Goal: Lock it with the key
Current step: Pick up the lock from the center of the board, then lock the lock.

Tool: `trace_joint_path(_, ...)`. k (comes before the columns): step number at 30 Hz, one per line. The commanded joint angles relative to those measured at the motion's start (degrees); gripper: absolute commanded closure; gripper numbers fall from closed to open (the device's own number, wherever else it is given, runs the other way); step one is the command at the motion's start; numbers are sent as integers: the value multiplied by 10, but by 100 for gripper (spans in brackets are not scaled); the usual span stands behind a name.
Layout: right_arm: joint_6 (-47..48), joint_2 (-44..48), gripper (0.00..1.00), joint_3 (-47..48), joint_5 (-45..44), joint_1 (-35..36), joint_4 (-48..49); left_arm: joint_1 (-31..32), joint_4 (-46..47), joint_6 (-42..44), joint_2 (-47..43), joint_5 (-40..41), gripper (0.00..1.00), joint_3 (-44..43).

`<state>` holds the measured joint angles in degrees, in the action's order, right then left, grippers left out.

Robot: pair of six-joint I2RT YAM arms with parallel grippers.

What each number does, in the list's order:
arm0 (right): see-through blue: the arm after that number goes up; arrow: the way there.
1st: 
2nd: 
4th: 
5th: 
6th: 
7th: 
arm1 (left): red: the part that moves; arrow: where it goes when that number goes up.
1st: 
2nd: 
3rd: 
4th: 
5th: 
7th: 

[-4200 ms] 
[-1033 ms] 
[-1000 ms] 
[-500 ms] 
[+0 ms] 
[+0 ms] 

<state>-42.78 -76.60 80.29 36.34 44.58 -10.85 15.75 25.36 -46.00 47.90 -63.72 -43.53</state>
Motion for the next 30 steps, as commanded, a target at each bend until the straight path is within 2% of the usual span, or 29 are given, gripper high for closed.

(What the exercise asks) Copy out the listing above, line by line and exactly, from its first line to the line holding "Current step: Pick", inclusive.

(Output for this exercise)
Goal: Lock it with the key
Current step: Pick up the lock from the center of the board, then lock the lock.

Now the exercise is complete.